They sample $X_{k+1} \sim f_{k+1}$ by doing importance sampling using samples from step $k$ as proposal. The two losses are extremely similar. Moreover, [1] has to use importance sampling in its loss to ensure that the expectation is taken with respect to the right measure while Eq. 11 blindly trust samples from the previous flow as samples from $f_k$ (What is the relative weight between the modes of $f_k$ and $f_{k+1}$ are different as it is often the case when using tempering paths ?). I think comparing to [1] and [2] from a theoretical and practical perspective is really mandatory. I am also very surprised that this work doesn't have to perform any importance sampling (unlike [1] and [2]) as it seems like an unavoidable problem as you are minimizing divergences between densities with unknown normalizing constants. Note that I believe that this is a general issue and is not specific to discrete flows unlike what the authors said in answer to reviewer 7EWK. I believe that the announced experiments with unequally weights mixtures as well as the ablation study without the regularization term will clarify these points.
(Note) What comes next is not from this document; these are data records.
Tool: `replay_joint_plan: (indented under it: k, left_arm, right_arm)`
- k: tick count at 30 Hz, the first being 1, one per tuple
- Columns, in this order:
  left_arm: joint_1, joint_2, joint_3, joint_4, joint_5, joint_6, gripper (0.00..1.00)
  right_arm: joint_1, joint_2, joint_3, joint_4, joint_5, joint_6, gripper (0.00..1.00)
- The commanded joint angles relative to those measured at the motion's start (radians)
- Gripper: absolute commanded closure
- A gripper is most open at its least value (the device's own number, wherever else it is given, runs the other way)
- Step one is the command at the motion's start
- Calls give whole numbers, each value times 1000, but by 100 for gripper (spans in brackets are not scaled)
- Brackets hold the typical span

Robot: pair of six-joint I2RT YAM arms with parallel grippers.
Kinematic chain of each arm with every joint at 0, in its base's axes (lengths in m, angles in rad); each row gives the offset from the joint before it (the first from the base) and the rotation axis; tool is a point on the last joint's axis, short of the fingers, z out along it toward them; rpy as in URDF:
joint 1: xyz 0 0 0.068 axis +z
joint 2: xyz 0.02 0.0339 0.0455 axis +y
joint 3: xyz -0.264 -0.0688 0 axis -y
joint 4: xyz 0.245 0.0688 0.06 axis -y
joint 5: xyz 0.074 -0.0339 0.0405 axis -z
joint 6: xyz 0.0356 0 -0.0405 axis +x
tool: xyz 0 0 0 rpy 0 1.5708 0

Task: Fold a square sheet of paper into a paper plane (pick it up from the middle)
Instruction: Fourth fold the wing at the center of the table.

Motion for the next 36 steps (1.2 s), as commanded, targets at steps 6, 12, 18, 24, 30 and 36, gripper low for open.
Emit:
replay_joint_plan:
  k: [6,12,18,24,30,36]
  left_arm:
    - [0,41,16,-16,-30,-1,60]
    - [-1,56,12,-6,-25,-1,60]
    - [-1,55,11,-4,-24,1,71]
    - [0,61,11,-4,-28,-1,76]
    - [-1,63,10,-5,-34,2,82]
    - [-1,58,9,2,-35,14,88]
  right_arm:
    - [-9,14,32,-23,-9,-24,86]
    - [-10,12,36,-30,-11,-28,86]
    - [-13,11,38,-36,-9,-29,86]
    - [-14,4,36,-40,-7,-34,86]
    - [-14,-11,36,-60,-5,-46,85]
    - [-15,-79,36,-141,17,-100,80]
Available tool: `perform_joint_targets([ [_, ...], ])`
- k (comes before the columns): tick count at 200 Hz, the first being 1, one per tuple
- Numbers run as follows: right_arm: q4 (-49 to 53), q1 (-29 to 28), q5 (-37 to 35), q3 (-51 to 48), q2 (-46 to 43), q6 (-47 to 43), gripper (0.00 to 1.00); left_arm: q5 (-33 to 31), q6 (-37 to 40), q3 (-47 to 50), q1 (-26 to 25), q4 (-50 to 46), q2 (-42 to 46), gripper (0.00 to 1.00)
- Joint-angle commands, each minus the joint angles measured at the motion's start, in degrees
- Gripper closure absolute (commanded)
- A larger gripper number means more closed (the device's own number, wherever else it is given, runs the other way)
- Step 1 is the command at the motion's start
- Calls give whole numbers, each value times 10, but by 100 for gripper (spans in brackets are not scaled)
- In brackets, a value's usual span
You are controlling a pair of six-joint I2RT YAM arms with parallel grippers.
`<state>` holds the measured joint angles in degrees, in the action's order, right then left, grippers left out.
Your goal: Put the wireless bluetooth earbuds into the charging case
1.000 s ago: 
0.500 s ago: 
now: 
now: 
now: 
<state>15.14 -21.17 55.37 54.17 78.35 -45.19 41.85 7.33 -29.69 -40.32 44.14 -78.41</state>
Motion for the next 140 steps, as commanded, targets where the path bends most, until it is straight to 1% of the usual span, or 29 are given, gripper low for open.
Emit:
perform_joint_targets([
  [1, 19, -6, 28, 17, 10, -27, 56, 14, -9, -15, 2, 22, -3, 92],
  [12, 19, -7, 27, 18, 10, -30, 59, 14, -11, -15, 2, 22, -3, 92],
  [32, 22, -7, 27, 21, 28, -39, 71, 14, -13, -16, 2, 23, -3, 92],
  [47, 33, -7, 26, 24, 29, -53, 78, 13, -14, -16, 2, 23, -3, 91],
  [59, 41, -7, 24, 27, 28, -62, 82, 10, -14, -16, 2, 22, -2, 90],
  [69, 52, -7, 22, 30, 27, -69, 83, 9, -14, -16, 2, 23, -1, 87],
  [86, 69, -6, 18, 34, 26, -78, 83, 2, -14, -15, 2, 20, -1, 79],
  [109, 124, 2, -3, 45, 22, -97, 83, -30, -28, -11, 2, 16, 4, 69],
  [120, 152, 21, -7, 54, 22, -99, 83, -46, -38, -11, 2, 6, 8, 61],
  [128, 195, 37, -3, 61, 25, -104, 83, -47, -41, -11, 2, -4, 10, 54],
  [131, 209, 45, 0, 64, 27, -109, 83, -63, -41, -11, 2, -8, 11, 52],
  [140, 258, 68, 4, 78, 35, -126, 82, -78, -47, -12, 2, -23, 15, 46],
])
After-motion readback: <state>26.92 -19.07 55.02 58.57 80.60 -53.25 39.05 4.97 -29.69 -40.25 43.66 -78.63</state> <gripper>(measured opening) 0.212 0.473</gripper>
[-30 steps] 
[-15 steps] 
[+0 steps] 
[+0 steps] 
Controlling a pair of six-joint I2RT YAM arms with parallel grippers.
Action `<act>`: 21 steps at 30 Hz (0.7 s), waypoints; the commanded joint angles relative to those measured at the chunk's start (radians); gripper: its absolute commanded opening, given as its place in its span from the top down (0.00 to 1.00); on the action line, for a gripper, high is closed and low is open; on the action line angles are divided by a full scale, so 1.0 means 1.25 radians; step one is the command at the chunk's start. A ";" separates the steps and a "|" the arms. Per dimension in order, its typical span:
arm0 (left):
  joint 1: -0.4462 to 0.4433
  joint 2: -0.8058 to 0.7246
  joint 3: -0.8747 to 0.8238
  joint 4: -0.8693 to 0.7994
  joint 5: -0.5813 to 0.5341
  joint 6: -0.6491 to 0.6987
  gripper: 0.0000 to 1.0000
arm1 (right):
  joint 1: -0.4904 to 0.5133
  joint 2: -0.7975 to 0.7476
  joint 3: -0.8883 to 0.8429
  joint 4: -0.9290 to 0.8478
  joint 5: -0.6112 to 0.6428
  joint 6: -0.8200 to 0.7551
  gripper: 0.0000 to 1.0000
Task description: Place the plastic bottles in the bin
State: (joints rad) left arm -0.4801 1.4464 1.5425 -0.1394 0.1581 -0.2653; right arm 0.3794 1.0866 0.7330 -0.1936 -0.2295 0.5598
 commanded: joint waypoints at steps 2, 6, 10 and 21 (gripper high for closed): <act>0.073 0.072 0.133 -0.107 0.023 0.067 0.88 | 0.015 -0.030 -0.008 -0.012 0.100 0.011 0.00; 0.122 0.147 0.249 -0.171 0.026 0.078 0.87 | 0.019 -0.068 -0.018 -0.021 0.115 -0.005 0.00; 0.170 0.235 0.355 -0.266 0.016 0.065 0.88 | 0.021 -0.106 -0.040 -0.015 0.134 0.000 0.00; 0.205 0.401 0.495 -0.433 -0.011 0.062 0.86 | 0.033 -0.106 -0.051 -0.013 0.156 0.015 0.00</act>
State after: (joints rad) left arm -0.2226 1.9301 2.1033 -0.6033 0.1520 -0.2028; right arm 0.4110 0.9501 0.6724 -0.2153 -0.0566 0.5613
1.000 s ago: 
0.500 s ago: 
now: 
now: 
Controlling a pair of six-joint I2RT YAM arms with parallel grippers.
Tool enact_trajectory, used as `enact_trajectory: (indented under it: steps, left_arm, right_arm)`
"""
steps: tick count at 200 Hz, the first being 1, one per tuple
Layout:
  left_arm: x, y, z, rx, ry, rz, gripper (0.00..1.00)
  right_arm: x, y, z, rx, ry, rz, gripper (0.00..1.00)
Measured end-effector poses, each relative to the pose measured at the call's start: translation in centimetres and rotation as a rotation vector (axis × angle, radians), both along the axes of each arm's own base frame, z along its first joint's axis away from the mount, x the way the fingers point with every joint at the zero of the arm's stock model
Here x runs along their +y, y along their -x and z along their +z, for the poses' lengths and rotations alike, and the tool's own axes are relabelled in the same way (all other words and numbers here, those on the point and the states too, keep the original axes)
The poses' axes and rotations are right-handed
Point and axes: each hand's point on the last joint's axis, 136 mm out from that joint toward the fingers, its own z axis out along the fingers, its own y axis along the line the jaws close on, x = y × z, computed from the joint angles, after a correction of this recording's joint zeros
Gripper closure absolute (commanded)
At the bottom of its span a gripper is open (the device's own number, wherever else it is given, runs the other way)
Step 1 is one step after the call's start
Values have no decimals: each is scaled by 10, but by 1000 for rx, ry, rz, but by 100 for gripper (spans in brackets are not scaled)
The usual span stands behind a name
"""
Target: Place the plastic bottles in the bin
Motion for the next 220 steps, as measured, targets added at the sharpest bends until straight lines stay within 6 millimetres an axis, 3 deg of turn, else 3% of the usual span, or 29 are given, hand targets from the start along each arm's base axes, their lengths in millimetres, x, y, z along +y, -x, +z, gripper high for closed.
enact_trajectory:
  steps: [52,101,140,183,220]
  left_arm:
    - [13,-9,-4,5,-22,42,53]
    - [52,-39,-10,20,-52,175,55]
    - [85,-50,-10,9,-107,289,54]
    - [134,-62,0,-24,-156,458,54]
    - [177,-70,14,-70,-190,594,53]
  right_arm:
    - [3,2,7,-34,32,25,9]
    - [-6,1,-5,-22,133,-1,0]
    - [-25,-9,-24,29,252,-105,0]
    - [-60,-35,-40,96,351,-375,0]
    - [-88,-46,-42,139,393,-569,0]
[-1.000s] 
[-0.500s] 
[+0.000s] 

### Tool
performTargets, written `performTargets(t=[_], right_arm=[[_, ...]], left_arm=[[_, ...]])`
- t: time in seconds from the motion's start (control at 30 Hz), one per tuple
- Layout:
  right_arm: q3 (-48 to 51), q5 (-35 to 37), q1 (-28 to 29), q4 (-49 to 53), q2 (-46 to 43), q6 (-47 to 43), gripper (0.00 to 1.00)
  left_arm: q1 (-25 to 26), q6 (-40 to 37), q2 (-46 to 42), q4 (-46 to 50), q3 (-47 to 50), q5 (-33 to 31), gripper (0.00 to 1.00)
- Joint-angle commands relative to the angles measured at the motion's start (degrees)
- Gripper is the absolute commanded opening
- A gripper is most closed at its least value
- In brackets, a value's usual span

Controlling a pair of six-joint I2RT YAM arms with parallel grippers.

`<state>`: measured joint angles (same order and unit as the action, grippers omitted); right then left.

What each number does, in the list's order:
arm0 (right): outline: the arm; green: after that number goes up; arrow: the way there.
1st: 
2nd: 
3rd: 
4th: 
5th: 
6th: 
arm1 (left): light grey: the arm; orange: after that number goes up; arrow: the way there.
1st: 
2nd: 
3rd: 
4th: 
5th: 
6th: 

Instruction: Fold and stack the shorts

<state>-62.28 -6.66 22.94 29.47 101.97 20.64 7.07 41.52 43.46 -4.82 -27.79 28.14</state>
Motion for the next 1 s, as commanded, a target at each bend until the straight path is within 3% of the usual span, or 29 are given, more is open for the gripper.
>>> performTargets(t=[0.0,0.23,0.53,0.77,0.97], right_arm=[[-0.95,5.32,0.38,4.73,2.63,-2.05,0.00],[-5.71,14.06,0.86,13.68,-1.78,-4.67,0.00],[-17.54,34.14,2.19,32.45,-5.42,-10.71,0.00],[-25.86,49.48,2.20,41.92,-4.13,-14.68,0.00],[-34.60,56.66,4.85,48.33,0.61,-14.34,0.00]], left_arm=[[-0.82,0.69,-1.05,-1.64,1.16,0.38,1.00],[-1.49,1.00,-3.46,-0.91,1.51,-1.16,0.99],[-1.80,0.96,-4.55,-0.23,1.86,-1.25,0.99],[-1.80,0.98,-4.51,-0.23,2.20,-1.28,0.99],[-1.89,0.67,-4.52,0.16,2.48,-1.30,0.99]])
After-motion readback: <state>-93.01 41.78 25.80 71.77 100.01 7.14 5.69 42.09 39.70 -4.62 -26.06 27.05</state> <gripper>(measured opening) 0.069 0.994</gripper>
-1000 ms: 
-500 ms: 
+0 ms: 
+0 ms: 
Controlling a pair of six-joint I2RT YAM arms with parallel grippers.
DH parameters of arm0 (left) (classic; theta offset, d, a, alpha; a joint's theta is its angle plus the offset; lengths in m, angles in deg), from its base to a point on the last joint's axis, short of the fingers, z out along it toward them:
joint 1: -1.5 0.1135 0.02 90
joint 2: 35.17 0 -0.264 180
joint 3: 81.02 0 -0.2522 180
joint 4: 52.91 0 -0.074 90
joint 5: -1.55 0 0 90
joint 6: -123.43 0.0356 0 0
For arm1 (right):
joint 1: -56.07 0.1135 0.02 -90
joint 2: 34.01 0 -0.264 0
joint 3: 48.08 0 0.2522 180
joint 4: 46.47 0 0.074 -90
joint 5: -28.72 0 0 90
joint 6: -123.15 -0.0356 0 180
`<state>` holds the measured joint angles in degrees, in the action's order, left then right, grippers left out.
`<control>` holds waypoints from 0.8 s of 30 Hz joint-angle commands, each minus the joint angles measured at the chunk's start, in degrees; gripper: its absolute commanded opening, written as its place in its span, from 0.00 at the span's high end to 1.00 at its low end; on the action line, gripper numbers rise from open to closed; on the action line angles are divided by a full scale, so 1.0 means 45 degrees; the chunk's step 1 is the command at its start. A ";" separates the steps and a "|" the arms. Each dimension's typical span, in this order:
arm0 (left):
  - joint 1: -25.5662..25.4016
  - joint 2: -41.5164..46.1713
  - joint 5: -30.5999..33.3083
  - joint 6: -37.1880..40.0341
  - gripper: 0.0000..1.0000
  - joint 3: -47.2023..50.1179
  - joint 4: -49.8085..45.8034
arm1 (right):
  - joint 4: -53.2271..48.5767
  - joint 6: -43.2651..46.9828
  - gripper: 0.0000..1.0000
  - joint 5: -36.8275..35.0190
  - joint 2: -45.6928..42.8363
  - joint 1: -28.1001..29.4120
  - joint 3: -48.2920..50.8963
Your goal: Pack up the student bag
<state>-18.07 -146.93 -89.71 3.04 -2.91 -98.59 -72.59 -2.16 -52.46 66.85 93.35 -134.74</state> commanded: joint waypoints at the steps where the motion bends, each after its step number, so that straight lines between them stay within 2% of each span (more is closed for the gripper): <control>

I do agree with reviewers FN4T and JJiD that comparison with state-of-the-art sampling VI methods should be done (beyond Ai-sampler which is slightly orthogonal to the current literature). I would be especially interested in the comparison with diffusion based methods [3,4,5] (Or [6] for a review) which significantly improved upon NF techniques.

I will be happy to increase my score upon the release of the new experiments-oriented revision.

审稿意见

评分: 5置信度: 42024-10-31

A continuous normalizing flow-based transport map guided by annealing is designed to sample from high-dimensional and multi-modal distributions with unknown normalization factor. The approach supports effective exploration of modes in high-dimensional spaces. The paper contains several comparison with state-of-the-art methods. The method can be extended to a distribution-free model that allows to learn an importance flow from a dataset for sampling its least-favorable distribution with minimal variance.

优点

The basic idea is straightforward, but interesting and the numerical results are quite convincing.

缺点

The mathematical notation is in many parts cursorily or wrong as the proof of Proposition 1. The numerical experiments which are restricted to symmetric multimodal targets must be improved. See questions and experimental suggestions below.

问题

in the introduction in connection with normalizing flows I am missing stochastic normalizing flows, see \ H. Wu, J. Köhler, and F. Noe, Stochastic normalizing flows, in Advances in Neural Information Processing Systems 33, 5933–5944, 2020. \ P. Hagemann, J. Hertrich, G. Steidl, Stochastic normalizing flows for inverse problems: a Markov Chains viewpoint SIAM Journal on Uncertainty Quantification 10 (3), 1162-1190,2022
in (3): don't call the value of the integral $\mathcal T$ ; later this is your OT transport map.
line 126: hint to Fig. 1 is too early here since $t_1,t_2$ is not explained so far
line 152: ,,pushes density from $f_{k-1}(x)$ to $f_{k}(x)$ , since these are function values, please skip the $x$ ; this appears also at other places (but is a minor remark)
line 159: I would not say that (3) is equivalent to (6)
in (6) and in the following: what is the pushforward of $\tilde{f}_{k-1}$ by $\mathcal{T}$ for an unnormalized density? Definition of KL for unnormalized densities ?; see Prop 1 The authors should write the definitions down, then they would see that this notation does not work.
In general the authors switch between $f_k$ and $\rho_k$
Prop 1 (Appendix A): Despite that the tilde notation does not work and that $T$ is indeed $\mathcal T$ the authors have to correct line 770: first equality is wrong; you need here and in the following $\mathbb E_{x \sim \mathcal T _\# \tilde f_{k-1} }$ (unfortunately the system does not translates this latex formula correctly, but the authors hopefully see what I mean);
from 774 to 776 is wrong and becomes correct with my correction above.
First equality in 794 is wrong and in the final equality it should be $\log \rho_{k-1} (x(t_{k-1})) - \int ...$
Prop. 2 is folklore; in formula (9) in the expectation value $x(t) \sim ??$ is missing
Prop 3: Do not start ,,By Taylor expansion''. This is already the proof. Write the correct assumptions on x and $\tilde E$ for this Taylor expansion. Indeed 1. and 2. are folklore and there is nothing to prove. However, the authors wrongly replaced $x$ by $X$ in part 2 of the appendix.
from formula (19) to (20) there is nothing to prove; in general the heuristic App. B appears superfluous to me, but maybe it could be of interest for people not directly working in the field.
The results of the experiments seem to depend heavily on the symmetry of the target density, Please show a modified experiment of Fig. 6 where you shift the target density in the first dimension e.g. by 5 to the left (and keep the variance of the latent distribution). I guess that the reconstruction misses modes.
the comparison with HMC is a little unfair. Please redo the HMC experiment with a different chain for each sample starting in the same latent distribution as your model. I would expect that for your symmetric target distribution this woks fine.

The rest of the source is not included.